Ich weiß, manche Frauen werden ein bisschen depressiv, wenn sie das lesen. Aber es ist so: Das Ideal muss immer höher stehen als das, was wir gerade sind. Das ist der Ansporn. Wenn Gott eine Frau vorstellen würde, die man ohne Probleme kopieren kann, was würde uns das bringen?
Er zeigt uns dort eine Frau, aber wir sollten nicht zu idealistisch denken. Denn Boas konnte sie tatsächlich so nennen: Eschet Chayil. Es gibt diesen Ausdruck auch als Schmuck. Man kann in Israel Silberschmuck kaufen, auf dem „Eschet Chayil“ steht. Ob man sich das so anstecken sollte, ist eine andere Frage.
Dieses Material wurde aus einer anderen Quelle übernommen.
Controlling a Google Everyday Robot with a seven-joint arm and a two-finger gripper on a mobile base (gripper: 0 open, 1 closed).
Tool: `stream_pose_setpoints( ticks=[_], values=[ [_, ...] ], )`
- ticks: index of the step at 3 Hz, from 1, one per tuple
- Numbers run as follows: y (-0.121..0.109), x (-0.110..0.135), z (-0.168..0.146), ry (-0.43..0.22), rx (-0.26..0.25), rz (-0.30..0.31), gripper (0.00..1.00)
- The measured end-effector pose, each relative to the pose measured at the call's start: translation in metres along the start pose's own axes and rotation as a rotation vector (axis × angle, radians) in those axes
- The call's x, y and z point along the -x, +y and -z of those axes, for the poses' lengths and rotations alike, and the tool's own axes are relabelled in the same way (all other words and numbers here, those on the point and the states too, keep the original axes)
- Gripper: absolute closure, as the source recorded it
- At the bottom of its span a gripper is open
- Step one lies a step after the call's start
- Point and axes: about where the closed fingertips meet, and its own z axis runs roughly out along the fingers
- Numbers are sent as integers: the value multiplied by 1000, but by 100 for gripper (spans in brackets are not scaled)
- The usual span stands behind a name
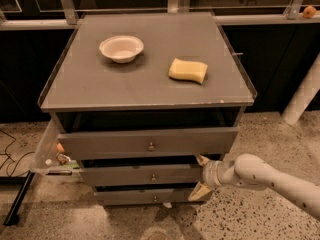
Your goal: Open middle drawer
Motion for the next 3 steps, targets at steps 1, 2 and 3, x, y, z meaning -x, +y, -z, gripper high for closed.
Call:
stream_pose_setpoints(
  ticks=[1,2,3],
  values=[
    [5,-23,-15,10,10,-48,0],
    [-4,-26,-21,7,-1,-41,0],
    [-11,-31,-26,14,-8,-37,0]
  ],
)
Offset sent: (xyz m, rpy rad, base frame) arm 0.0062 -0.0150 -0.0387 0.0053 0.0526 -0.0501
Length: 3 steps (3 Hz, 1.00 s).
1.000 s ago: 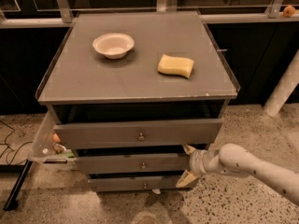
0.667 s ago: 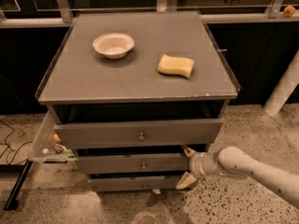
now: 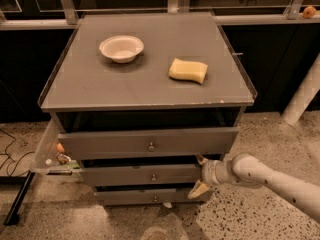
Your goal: Open middle drawer
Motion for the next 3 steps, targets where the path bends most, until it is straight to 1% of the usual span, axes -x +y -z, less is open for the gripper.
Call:
stream_pose_setpoints(
  ticks=[1,2,3],
  values=[
    [-3,-8,-5,12,-1,-1,0],
    [-3,-8,-5,12,-1,-1,19],
    [-3,-8,-5,12,-1,-1,43]
  ],
)
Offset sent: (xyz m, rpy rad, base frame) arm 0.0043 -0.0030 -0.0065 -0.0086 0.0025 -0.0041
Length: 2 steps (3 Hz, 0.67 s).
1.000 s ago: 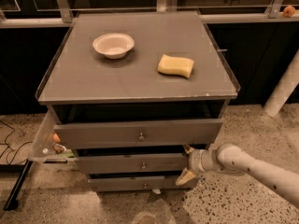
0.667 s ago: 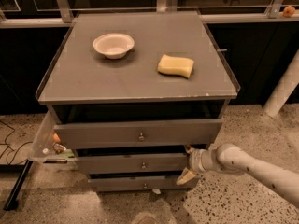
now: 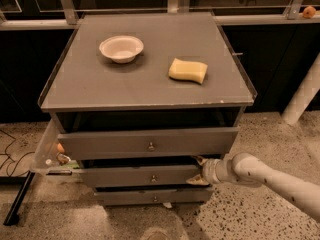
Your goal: Open middle drawer
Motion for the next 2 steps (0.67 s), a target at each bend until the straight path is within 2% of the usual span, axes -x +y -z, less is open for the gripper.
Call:
stream_pose_setpoints(
  ticks=[2],
  values=[
    [-4,6,6,0,0,0,89]
  ],
)
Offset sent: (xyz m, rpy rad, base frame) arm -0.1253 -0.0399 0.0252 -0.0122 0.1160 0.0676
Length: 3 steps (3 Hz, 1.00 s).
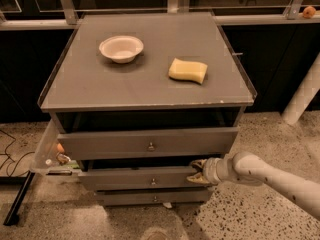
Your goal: Open middle drawer
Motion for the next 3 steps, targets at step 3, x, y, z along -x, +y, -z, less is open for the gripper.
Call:
stream_pose_setpoints(
  ticks=[3],
  values=[
    [1,1,4,0,2,-6,60]
  ],
)
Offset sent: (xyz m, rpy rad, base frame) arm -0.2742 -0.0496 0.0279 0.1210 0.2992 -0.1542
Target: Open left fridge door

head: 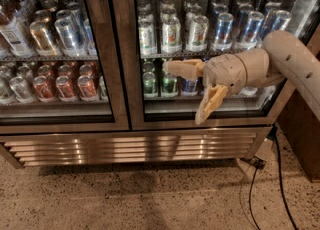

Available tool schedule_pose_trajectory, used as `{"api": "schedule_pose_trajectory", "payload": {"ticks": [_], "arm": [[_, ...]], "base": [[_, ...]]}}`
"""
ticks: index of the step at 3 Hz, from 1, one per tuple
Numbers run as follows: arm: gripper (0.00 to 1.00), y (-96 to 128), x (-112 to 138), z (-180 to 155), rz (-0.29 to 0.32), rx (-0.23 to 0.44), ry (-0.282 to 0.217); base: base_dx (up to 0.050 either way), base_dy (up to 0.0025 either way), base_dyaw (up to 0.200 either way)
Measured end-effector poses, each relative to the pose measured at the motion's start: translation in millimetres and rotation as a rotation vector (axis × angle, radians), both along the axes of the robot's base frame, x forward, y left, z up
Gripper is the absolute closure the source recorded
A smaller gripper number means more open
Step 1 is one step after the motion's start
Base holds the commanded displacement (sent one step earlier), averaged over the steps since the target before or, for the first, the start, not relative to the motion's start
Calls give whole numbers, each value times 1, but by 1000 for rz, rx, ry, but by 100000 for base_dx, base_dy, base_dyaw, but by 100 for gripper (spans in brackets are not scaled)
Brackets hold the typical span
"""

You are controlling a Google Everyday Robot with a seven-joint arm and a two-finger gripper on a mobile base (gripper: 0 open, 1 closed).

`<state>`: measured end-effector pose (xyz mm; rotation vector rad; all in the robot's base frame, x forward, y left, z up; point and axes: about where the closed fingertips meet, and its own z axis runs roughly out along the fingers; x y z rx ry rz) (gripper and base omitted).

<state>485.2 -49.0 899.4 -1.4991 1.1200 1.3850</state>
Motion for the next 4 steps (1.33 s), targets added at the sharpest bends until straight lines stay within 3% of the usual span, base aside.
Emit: {"api": "schedule_pose_trajectory", "payload": {"ticks": [1, 3, 4], "arm": [[0, 0, -3, 5, 32, 70, 37], [0, 4, -2, 21, 14, 68, 33], [0, 14, -17, 65, 12, 57, -27]], "base": [[0, 0, 0], [0, 0, 0], [0, 0, 0]]}}
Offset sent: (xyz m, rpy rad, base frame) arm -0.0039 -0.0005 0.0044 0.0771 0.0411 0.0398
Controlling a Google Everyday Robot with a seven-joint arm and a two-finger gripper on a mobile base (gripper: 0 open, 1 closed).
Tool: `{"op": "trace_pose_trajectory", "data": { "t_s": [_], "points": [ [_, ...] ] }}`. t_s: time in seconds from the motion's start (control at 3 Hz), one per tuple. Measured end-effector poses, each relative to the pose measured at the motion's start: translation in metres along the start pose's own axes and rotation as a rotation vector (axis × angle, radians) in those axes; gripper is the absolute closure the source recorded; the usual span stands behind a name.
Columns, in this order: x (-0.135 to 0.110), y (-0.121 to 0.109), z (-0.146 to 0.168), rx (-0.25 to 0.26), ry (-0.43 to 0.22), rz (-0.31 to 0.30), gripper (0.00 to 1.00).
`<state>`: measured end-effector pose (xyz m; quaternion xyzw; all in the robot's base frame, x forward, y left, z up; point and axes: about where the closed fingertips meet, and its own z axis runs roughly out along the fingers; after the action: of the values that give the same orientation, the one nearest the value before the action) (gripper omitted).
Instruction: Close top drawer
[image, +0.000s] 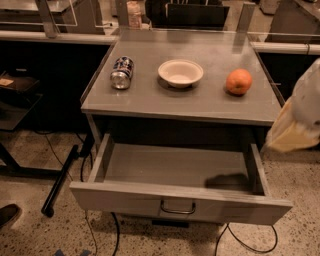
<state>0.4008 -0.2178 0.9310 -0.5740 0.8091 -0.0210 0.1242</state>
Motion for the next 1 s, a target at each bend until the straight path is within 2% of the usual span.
{"op": "trace_pose_trajectory", "data": {
  "t_s": [0.67,1.0],
  "points": [
    [0.041,0.083,0.111,-0.194,0.077,0.086,1.00],
    [0.041,0.083,0.111,-0.194,0.077,0.086,1.00]
  ]
}}
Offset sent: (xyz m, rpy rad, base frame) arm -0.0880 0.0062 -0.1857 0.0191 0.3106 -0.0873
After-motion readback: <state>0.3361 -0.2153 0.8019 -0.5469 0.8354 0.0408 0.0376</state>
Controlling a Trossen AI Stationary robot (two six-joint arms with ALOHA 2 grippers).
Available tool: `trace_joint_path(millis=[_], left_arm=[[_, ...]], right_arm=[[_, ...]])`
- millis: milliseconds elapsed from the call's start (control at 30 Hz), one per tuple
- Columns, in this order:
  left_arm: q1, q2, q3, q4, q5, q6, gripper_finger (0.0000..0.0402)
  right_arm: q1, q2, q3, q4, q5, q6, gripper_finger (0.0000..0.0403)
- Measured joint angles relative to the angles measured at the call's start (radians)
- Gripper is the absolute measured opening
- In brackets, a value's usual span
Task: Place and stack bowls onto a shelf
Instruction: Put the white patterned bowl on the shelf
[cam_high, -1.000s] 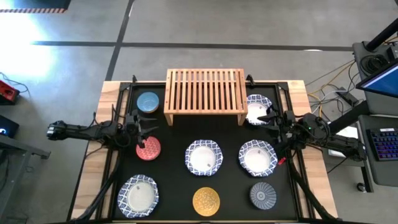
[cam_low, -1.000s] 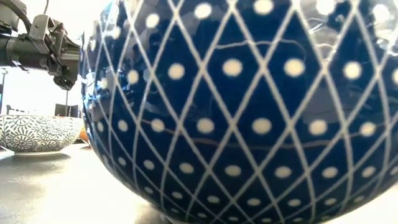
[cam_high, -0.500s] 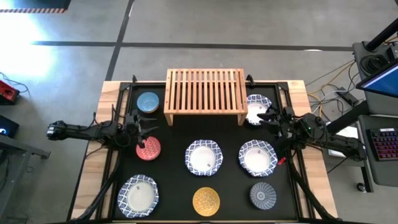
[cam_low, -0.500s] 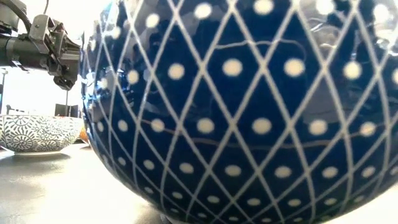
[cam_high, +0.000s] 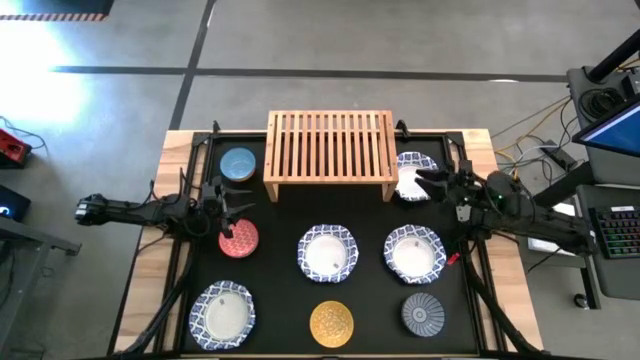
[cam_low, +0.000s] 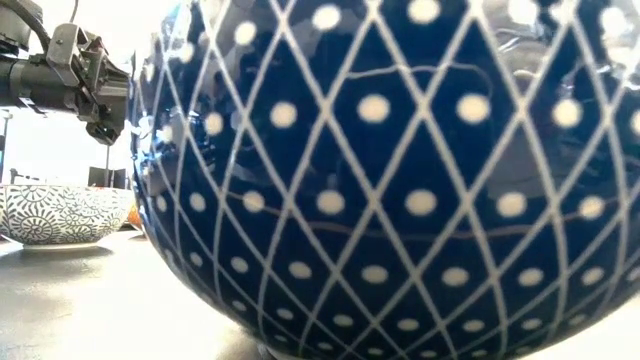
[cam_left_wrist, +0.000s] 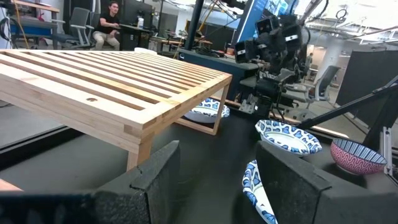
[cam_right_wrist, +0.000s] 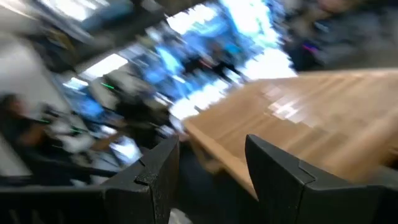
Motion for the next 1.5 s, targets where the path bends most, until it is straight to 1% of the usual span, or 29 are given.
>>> trace_joint_path(millis=[167,300,367,500,667,900,1067,1267,1500], left_arm=[[0.0,0.0,0.0,0.0,0.0,0.0,0.0194],[0.0,0.0,0.0,0.0,0.0,0.0,0.0194],[0.0,0.0,0.0,0.0,0.0,0.0,0.0194],[0.0,0.0,0.0,0.0,0.0,0.0,0.0194],[0.0,0.0,0.0,0.0,0.0,0.0,0.0194],[0.0,0.0,0.0,0.0,0.0,0.0,0.0194],[0.0,0.0,0.0,0.0,0.0,0.0,0.0194],[0.0,0.0,0.0,0.0,0.0,0.0,0.0194],[0.0,0.0,0.0,0.0,0.0,0.0,0.0194]], right_arm=[[0.0,0.123,0.184,-0.363,0.13,0.027,0.0173],[0.0,0.228,0.3,-0.573,0.242,0.083,0.0173],[0.0,0.283,0.346,-0.642,0.268,0.109,0.0173],[0.0,0.383,0.438,-0.751,0.27,0.163,0.0173],[-0.011,0.502,0.54,-0.93,0.271,0.253,0.0173],[-0.1,0.638,0.626,-1.21,0.257,0.353,0.0173],[-0.184,0.702,0.636,-1.218,0.155,0.333,0.0173],[-0.267,0.804,0.635,-1.201,0.091,0.247,0.0173],[-0.38,0.896,0.635,-1.192,0.086,0.162,0.0173]])
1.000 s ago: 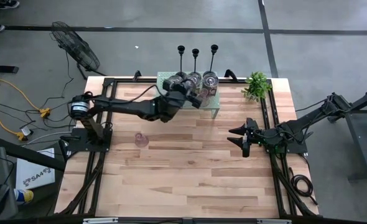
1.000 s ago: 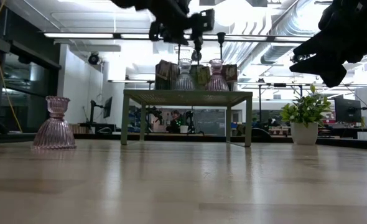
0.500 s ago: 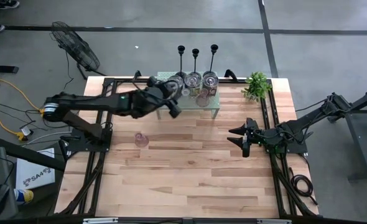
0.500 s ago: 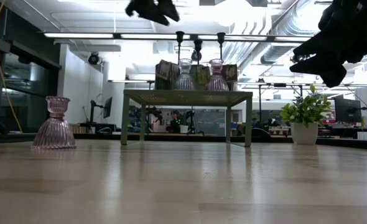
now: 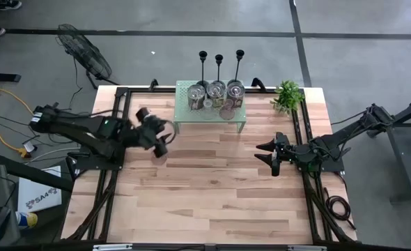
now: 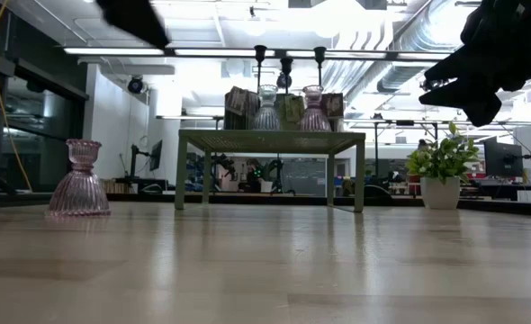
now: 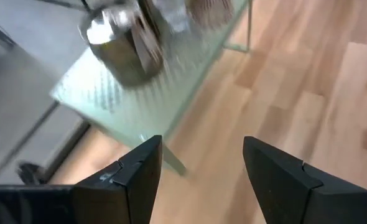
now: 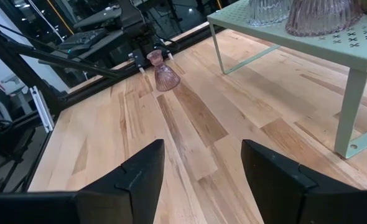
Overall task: Pick & Place candle stick holders
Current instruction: Put the pink glass candle holder on the shelf aligned with the transparent glass candle holder
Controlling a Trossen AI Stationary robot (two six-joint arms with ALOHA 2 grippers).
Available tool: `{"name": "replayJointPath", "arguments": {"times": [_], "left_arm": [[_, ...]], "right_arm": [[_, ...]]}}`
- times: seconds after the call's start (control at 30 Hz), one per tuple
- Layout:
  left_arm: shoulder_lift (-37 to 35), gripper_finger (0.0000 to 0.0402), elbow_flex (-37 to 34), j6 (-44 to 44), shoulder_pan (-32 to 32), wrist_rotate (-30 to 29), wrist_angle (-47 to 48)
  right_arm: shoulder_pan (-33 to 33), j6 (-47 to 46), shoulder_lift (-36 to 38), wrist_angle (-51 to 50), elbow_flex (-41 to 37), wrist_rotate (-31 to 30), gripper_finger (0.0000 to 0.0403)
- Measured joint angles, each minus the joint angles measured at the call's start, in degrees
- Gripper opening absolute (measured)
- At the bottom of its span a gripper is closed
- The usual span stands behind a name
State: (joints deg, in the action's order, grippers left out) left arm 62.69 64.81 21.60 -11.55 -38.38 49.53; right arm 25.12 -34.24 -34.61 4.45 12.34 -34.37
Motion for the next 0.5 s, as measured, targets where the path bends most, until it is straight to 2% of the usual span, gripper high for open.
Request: {"name": "replayJointPath", "arguments": {"times": [0.3, 0.5], "left_arm": [[-10.2, 0.0219, -18.8, 21.6, -13.0, -5.4, -0.5], [-12.3, 0.0219, -24.3, 33.6, -21.0, -9.2, 1.1]], "right_arm": [[0.0, 0.0, 0.0, 0.1, 0.0, 0.0, 0.0206], [0.0, 0.0, 0.0, 0.1, 0.0, 0.0, 0.0206]]}}
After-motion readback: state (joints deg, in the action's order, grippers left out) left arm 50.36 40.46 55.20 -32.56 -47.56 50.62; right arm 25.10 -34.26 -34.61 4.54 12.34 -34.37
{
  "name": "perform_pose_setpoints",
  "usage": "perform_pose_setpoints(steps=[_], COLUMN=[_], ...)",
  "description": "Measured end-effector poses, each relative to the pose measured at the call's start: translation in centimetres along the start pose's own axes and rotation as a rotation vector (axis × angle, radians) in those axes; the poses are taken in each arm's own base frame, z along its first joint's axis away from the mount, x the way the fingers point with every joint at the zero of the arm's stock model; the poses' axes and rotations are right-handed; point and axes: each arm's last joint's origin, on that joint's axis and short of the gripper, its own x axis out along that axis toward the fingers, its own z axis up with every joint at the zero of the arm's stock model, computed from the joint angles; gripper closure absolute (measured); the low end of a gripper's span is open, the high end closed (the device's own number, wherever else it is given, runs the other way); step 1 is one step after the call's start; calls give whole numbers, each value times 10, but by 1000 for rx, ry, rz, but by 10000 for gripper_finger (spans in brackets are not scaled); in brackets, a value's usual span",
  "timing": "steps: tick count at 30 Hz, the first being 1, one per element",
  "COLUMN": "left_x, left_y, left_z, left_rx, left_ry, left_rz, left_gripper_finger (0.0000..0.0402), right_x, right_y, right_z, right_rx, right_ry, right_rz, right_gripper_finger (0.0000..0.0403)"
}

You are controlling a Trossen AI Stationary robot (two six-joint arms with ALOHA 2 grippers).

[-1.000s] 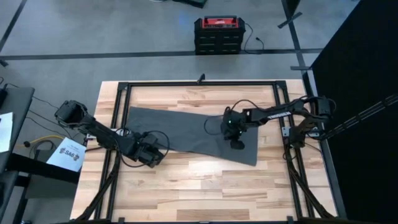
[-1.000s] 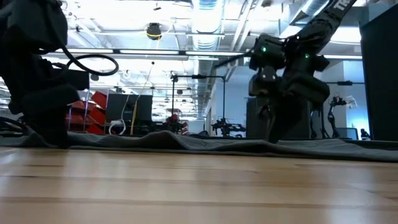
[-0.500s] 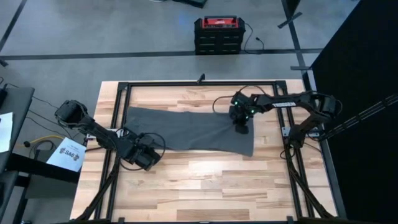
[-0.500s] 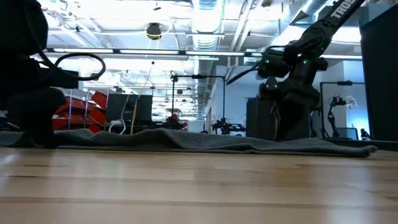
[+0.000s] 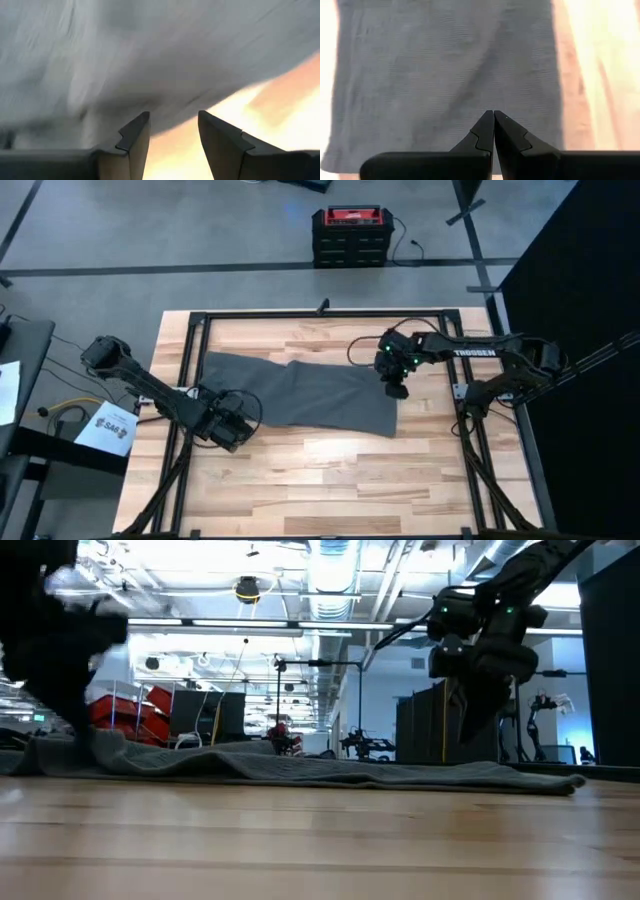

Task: Roll towel
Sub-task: Fold the gray towel

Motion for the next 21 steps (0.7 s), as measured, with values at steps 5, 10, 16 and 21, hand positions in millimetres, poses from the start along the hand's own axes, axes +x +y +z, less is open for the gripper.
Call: perform_pose_setpoints(steps=[5,10,16,21], left_x=[-33,-9,58,110], left_y=[-4,-23,-43,-33], left_z=[29,62,94,94], left_rx=[-17,-12,50,53], left_ry=[-243,-418,-409,-276], left_rz=[-112,-170,-178,1], left_gripper_finger=[249,249,249,249], right_x=[4,20,45,45], right_y=[23,29,20,17], right_z=[7,16,19,19], right_rx=[-45,-81,-76,-70], right_ry=[-23,-67,-45,-49], right_rz=[36,45,28,0], right_gripper_finger=[403,403,403,403])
Es ist doch eine Frage des Seins anstatt der Schrift. Ruth nimmt gewissermaßen schon vor der Entstehung des Sprüchebuches vorweg, was es heißt, eine Frau nach Gottes Herzen zu sein.
Gott im Buch Ruth: Zucht und Segen
Noch ganz kurz zum Schluss: Gott im Buch Ruth.
Er wird beschrieben als ein Gott, der sein Volk durch Hungersnot züchtigt (Ruth 1). Aber er ist auch der Gott, der Brot gibt (Ruth 1,6).
Er führt Ruth nicht nur in die Ehe mit Boas, sondern bewirkt schließlich auch die Schwangerschaft. Gott sorgt für die Schwangerschaft (Ruth 4,13). Das ist sehr wichtig.
Etwas vom Übelsten, was ich finde, ist der Ausdruck „Kinder machen“. Das ist so unsinnig, und ich muss das immer wieder meinen Kindern erklären. Wir Menschen können keine Kinder „machen“. Dass wir überhaupt Kinder bekommen, ist jedes Mal ein Wunder. Man muss sich einmal überlegen, wie das überhaupt funktioniert. Es ist wirklich ein Wunder, jedes Mal, wenn es zu einer Schwangerschaft kommt.
Hinzu kommt, dass in unserer Gesellschaft heute etwa zehn Prozent unfruchtbar sind. Viele Menschen leiden darunter und fragen sich: Warum haben wir keine Kinder? Wir können keine Kinder „machen“. Das ist auch Gottes Wirken in der Natur. Er ist es, der alle Dinge zusammenhält.
Das wird uns auch schön im Buch Ruth beschrieben: Es ist Gott, der eine Schwangerschaft bewirkt. Das liegt nicht in unseren Händen. Wir dürfen uns einfach unter seinen souveränen Willen stellen, so wie er es für uns vorgesehen hat oder auch nicht.
Aufbau des Buchs Ruth
Schließlich gliedert sich das Buch in vier Teile:
Kapitel 1: Ruth entscheidet sich – und zwar in Moab.
Kapitel 2: Ruth dient – und zwar auf den Feldern des Boas.
Kapitel 3: Ruth findet Ruhe – und zwar auf der Tenne. Sie kommt zu Boas und bittet ihn, ob er nicht die Leviratsehe nach dem Gesetz eingehen möchte.
Es ist übrigens nicht üblich, dass eine Frau um die Ehe bittet, obwohl wir hier genau dieses Beispiel haben. Es handelt sich jedoch um einen Spezialfall. Die Rabbiner haben dies so erklärt: Warum muss der Mann die Frau suchen und nicht die Frau den Mann? Sie verweisen auf Adam, dem etwas fehlte und den er suchen musste – nicht die Frau.
Kapitel 4: Ruth wird belohnt – und zwar im Stadttor, wo die Richter und Ältesten entscheiden, dass die Erlösung durch Boas möglich ist. So erhält Ruth den vollen Segen, auch in der Nachkommenschaft, und wird Stammmutter des Erlösers.
Das Buch der Erlösung weist letztlich auf den Erlöser aus Bethlehem hin.